Conversational skills are among the most important to learners, but getting the hang of speaking in a new language takes a lot of practice! At Duolingo, we're building new tools to give you the confidence to know what to say and how to say it, whether you'll be using the language on FaceTime with your cousins or chatting with locals at a pub in another country. In this post, we’re focusing on a new project to improve how we teach and assess speaking skills.

When you do a speaking exercise in your lesson, your speech has until now been graded by third-party speech recognizers and simple text comparison tools that are provided by phone manufacturers (e.g. Apple for iPhone, Google for Android). In the past, Duolingo has not saved or used learner speech, but this data contains a lot of information about how second language learners actually learn speaking skills, which could help unlock significant improvements in the learning experience — if we can access it.

So last month, we began asking a subset of learners if they are willing to share their recorded speech with us, in order to better understand their learning process. We only collect speech data from learners who have given their permission, and we ensure that the speech data is anonymized to protect privacy. Collecting and analyzing speech data will help us develop new features to help you improve your speaking skills, such as:

  • Giving tips on pronunciation, word by word, sound by sound
  • Picking speaking exercises that focus on areas where you need the most practice
  • Grading beginners' speech more leniently, to reduce frustration
  • Improving how the app understands speech

This speech data could also improve Duolingo’s courses for under-represented languages like Gaelic, Swahili, and Navajo. There are no third-party speech recognizers for these languages on all our platforms, so learners today can’t practice speaking skills with our app. By collecting anonymized speech data from learners in these courses, we can build our own technologies for these under-represented languages.

How do we protect learner privacy?

Protecting our learners’ privacy is a top priority for Duolingo, so we’ve taken many steps to ensure the data we collect can never be tied to an individual learner.

As our first line of defense, we:

  • Do not collect speech data with any uniquely identifying information (e.g. name, ID) and information about when the data was received
  • Do not store speech data from child users (see our privacy policy)

We also treat all speech data as an aggregation, and never at an individual level. So as our second line of defense, we:

  • Only collect data from frequently used exercises — to ensure larger numbers of learners are generating speech and avoid any chance of identifying an individual based on a particular exercise
  • Only access the data after enough has been collected that none can be tied back to any particular learning moment

By following these precautions, we ensure that no learner can ever be identified by their speech data.

How do we get permission?

Before we collect any speech data from a learner, we explain why we want to collect the data and we ask for their permission:

Learners who have speaking exercises disabled will not receive this prompt. And new learners will only see the prompt after they’ve completed 15 lessons.

Learners can always later change their mind and turn off this feature in the Settings screen:

Note that we only collect speech data over WiFi so we don’t use learners’ cellular data.

Improved speaking experiences coming to the Duolingo language app near you!

Duolingo is hard at work to improve your learning experience from this speech data.

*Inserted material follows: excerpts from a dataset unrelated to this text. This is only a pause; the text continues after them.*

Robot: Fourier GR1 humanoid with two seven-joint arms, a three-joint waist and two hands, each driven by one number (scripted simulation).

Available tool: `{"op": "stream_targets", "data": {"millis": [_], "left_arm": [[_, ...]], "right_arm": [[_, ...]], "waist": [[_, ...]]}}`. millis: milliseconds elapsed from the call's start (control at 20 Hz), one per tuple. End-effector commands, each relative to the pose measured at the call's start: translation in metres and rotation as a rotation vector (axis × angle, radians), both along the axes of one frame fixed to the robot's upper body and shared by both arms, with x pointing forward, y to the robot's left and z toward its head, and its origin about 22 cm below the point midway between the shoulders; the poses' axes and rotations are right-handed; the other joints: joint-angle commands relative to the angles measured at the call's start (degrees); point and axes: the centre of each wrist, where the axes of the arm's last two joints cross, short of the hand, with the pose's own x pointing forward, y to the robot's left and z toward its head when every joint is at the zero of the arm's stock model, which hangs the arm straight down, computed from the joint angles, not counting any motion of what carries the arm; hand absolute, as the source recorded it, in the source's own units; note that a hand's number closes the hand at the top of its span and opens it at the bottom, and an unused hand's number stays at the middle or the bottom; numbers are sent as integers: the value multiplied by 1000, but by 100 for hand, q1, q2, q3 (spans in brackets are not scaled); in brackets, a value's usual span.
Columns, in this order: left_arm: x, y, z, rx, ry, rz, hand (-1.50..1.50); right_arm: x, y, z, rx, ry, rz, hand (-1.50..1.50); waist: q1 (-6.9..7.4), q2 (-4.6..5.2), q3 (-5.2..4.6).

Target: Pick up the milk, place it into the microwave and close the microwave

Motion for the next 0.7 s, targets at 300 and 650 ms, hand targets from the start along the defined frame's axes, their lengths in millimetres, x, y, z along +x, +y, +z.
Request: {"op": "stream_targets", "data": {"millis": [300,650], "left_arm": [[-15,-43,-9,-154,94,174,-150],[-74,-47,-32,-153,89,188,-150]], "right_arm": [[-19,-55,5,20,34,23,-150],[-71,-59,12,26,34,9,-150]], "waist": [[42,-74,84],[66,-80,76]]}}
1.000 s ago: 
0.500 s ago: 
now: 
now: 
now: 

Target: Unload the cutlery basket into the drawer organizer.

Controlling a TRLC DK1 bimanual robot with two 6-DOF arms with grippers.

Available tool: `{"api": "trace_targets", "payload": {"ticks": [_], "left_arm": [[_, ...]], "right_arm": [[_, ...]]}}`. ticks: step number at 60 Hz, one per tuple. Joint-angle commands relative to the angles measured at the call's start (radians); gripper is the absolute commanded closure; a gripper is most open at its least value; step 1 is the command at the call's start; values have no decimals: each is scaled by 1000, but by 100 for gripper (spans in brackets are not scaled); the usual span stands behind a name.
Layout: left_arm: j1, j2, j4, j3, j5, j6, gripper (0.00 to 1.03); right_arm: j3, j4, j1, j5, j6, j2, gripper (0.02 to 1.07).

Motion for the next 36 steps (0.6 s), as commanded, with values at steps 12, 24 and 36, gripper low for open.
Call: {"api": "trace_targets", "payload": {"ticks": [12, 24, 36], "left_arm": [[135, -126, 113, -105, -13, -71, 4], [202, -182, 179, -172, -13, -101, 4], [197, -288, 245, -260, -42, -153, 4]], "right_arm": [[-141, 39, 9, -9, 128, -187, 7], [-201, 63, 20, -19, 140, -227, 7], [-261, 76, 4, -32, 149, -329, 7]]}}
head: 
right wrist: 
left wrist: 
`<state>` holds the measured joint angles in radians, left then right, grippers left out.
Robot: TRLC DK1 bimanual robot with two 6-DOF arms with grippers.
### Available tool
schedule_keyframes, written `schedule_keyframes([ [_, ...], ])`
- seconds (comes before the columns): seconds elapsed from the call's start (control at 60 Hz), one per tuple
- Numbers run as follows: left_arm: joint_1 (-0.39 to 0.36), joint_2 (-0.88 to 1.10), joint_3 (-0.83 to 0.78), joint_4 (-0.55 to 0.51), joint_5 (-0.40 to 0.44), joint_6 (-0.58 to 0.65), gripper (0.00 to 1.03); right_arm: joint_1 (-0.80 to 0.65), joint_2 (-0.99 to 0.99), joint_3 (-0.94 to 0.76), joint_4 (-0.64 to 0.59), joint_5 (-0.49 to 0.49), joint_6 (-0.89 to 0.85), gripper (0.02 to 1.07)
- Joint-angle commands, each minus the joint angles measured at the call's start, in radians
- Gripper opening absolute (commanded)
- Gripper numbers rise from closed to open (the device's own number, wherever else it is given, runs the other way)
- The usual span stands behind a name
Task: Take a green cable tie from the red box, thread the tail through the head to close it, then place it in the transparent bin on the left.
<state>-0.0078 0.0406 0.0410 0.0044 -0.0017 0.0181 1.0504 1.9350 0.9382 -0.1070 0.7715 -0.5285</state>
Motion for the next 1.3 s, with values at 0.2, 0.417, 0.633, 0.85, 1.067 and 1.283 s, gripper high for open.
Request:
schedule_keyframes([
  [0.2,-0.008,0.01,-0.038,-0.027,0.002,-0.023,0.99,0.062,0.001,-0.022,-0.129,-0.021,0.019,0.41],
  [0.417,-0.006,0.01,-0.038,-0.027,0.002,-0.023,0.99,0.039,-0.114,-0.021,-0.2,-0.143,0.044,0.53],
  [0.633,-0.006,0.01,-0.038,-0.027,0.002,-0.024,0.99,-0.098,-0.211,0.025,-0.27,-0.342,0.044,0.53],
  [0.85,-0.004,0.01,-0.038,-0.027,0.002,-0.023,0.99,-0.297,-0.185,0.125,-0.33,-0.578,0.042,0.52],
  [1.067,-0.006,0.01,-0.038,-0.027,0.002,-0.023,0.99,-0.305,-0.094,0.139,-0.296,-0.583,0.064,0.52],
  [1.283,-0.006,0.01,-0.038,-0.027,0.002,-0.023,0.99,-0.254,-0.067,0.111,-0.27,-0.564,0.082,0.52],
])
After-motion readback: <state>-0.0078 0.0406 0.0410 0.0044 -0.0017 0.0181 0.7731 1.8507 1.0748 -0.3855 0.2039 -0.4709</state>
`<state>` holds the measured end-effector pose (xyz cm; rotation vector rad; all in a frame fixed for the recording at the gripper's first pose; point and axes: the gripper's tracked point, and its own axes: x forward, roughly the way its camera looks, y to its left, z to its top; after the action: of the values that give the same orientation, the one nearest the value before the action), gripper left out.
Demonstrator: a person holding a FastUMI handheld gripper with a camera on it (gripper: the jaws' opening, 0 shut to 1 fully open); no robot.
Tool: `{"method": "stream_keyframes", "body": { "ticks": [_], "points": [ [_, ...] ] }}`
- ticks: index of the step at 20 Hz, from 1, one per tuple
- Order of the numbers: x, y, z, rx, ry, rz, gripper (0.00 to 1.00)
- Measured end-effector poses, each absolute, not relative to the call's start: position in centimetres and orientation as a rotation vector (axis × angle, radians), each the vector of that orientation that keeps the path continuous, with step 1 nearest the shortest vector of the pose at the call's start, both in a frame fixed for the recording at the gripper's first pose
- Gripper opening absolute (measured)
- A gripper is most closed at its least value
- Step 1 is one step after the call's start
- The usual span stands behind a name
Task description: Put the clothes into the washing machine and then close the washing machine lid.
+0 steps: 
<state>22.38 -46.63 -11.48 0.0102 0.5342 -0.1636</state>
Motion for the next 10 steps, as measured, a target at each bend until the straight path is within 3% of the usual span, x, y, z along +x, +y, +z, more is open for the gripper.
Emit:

Our mission is to develop the best education in the world and make it universally available, and part of our commitment to being the best is doing so in a way that is thoughtful, responsible, and protective of your privacy.

These changes will allow us to improve how learners use speech in their courses and develop new features and technologies to make language learning more effective. So stay tuned for more speech features to come to make your learning experience with Duolingo even more fun and effective!